Tony Korda shrugged. ‘As I said a few moments ago, Sara, you’re a beautiful girl. Perhaps you weren’t meant to waste your life in hot theatres and even hotter studios.’
‘That’s your assessment of it, is it?’ Sara was trying very hard to be as detached as he was, but his ruthless candour was tearing her to pieces.
‘I think you’re allowing emotion to colour your judgement, yes,’ he said frankly. ‘So—you had an audition coming up. So what? You could have fluffed it!’
Sara bent her head, angry with herself for allowing him to upset her. ‘Do you mind going away?’ she exclaimed huskily, groping for a tissue from her bag. ‘I’m sure you think you know what you’re doing, but I can do without your amateur psychology.’
‘I’m no amateur psychologist,’ he asserted flatly. ‘I’m just trying to make you see that——’
‘—there are more things in life than dancing. I know. You already said that.’
‘That wasn’t what I was going to say, actually,’ he retorted, without heat. ‘I was going to tell you that sitting here feeling sorry for yourself is a form of self-indulgence. There are people much worse off than you are, believe me!’
Sara felt the warm, revealing colour fill her cheeks. ‘I’m sure there are …’
‘And I don’t just mean the millions who die every year from disease and malnutrition,’ he continued, his tone hardening. ‘You hurt your ankle, and it’s going to limit your career. But how would you have felt if you’d been completely immobilised?’
She held up her head, forcing herself to listen to him. ‘You said that with some feeling,’ she ventured at last. ‘Is there a reason?’
Tony Korda studied the amber liquid in his glass. ‘Yes,’ he admitted eventually. ‘Yes, there is a reason. My nephew had a car accident six months ago. He was only eighteen at the time. Now he’s paralysed from the waist down. It looks like he’ll be stuck in a wheelchair for the rest of his life.’
Sara caught her breath. ‘I’m sorry …’
‘Yes. So’s Jeff.’ Tony sounded bitter. ‘Unfortunately, being sorry doesn’t help at all.’
She flushed. ‘I didn’t mean——’
‘I know, I know.’ Tony was instantly contrite. ‘I’m sorry, too. I didn’t mean to sound as if I was blaming you. I was only trying to show you how futile a situation like that can seem to a boy of Jeff’s age.’
Sara nodded. ‘I’m sure it must.’
Tony sighed, his face taking on a brooding expression as he refilled his glass. There was silence for a pause, and then, as if compelled to go on, he added: ‘It doesn’t help that Link and Michelle—that is, my brother and his wife—seem to ignore his existence.’ He grimaced. ‘I guess your parents want you to go back home, eh? Didn’t Vicki say you came from up north somewhere?
‘I lived in Warwickshire for a number of years,’ admitted Sara, after a moment. ‘But my parents are dead. They died in a car crash when I was eight.’
‘Aw, hell!’ Tony swallowed the contents of his glass at a gulp. ‘Trust me to put my foot in it yet again! You’re going to have to forgive me. I guess I’ve had more of this stuff than I can handle.

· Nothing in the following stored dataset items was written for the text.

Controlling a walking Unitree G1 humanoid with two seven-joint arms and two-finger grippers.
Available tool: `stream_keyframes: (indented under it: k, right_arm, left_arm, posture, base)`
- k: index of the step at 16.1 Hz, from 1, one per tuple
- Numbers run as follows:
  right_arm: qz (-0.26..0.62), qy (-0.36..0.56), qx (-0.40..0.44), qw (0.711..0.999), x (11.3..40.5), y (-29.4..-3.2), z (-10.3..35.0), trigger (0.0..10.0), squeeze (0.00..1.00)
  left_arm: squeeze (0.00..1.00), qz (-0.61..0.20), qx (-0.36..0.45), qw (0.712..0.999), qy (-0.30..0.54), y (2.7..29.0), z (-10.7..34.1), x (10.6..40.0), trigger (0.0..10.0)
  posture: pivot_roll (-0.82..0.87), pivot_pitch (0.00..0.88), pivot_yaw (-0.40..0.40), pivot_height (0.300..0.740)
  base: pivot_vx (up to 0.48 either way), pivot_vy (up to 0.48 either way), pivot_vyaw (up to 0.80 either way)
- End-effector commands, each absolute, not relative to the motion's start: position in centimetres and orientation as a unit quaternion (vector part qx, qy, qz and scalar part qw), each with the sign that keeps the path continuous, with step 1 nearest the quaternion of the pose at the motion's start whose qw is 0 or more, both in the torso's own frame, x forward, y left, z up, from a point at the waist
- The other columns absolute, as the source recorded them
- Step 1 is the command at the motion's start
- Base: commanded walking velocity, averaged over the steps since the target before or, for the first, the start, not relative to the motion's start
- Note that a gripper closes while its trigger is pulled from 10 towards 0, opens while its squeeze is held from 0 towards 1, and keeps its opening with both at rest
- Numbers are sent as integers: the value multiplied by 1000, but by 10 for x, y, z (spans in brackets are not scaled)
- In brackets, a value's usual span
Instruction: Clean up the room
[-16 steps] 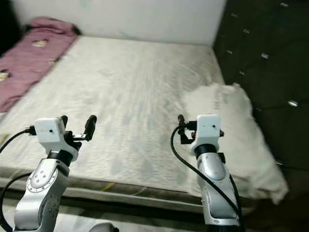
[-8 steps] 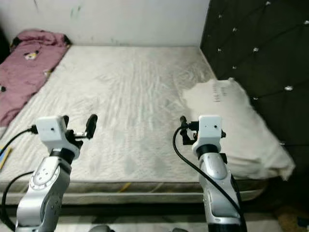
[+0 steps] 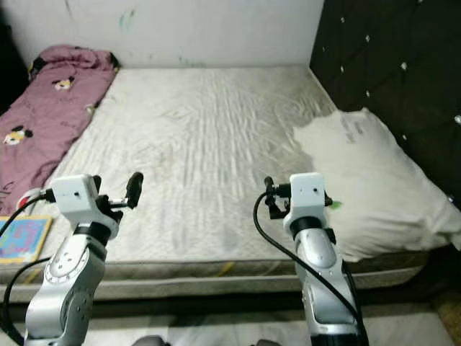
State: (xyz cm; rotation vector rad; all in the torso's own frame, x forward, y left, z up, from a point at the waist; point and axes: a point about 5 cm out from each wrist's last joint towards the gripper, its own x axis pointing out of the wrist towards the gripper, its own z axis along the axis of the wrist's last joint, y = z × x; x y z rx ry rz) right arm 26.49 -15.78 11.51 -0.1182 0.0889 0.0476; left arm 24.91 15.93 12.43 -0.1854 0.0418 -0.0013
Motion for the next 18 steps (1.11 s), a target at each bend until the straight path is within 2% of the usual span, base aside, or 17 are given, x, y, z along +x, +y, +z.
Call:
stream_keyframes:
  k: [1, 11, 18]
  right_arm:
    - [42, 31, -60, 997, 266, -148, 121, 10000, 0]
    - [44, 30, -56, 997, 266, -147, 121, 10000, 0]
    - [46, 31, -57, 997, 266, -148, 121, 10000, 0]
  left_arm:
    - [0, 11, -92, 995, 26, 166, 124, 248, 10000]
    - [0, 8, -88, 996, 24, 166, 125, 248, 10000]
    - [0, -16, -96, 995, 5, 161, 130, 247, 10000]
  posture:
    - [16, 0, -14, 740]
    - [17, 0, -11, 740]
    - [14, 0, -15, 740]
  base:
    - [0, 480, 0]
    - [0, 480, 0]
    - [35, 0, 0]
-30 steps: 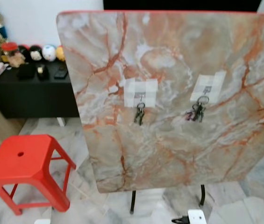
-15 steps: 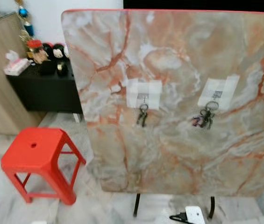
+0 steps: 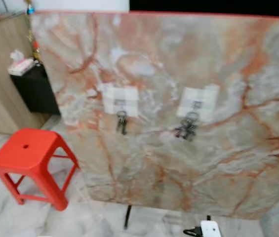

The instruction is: Hang keys on a hook

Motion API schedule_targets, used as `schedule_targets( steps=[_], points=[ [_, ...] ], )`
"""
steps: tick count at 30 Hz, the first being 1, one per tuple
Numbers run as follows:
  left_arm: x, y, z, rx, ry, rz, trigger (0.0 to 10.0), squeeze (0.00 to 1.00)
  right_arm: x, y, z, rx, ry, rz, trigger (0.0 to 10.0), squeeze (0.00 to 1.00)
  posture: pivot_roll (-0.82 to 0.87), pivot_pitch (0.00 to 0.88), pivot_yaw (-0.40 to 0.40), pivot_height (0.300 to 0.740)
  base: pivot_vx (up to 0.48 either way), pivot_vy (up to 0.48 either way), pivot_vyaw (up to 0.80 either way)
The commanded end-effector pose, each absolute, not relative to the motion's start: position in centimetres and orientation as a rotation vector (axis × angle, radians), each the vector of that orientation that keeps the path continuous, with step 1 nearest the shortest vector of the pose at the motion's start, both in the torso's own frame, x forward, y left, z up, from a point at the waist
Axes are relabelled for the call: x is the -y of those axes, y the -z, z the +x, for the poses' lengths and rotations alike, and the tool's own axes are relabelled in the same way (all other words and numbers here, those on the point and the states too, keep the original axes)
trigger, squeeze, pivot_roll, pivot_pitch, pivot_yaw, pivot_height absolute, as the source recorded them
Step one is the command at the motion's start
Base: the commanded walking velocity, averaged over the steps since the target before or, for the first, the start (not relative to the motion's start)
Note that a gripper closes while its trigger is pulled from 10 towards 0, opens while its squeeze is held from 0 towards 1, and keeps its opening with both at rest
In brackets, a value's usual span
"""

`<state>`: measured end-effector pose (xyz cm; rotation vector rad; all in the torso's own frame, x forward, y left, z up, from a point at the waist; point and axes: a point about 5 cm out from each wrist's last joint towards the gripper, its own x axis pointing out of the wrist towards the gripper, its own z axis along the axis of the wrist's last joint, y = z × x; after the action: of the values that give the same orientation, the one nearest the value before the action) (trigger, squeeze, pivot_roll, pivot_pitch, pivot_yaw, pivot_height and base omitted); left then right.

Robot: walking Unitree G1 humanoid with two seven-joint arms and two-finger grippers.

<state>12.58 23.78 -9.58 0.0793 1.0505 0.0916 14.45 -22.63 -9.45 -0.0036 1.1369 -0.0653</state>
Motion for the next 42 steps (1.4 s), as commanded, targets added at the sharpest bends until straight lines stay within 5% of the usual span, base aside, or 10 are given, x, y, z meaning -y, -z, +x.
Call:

‘It’s all right.’ And Sara meant it. Curiously enough, Tony had achieved his objective. Right now, she was more intrigued with his story than with her own. She wanted to ask him to go on, to explain what he had meant about his brother and sister-in-law ignoring their son’s existence, but of course she couldn’t. Nevertheless, his words had stirred a sympathetic chord inside her, and she felt for the youth whose future had been laid waste.
‘I didn’t mean to depress you, you know,’ Tony muttered now, filling his glass again. ‘God, I’m such a clumsy bastard!’
‘You haven’t depressed me,’ Sara assured him swiftly. ‘As a matter of fact …’ She hesitated before continuing, but then silencing her conscience, she added, ‘I’m interested.’
‘In Jeff?’ He blinked.
‘Well, in the reasons why you think his parents don’t care about him.’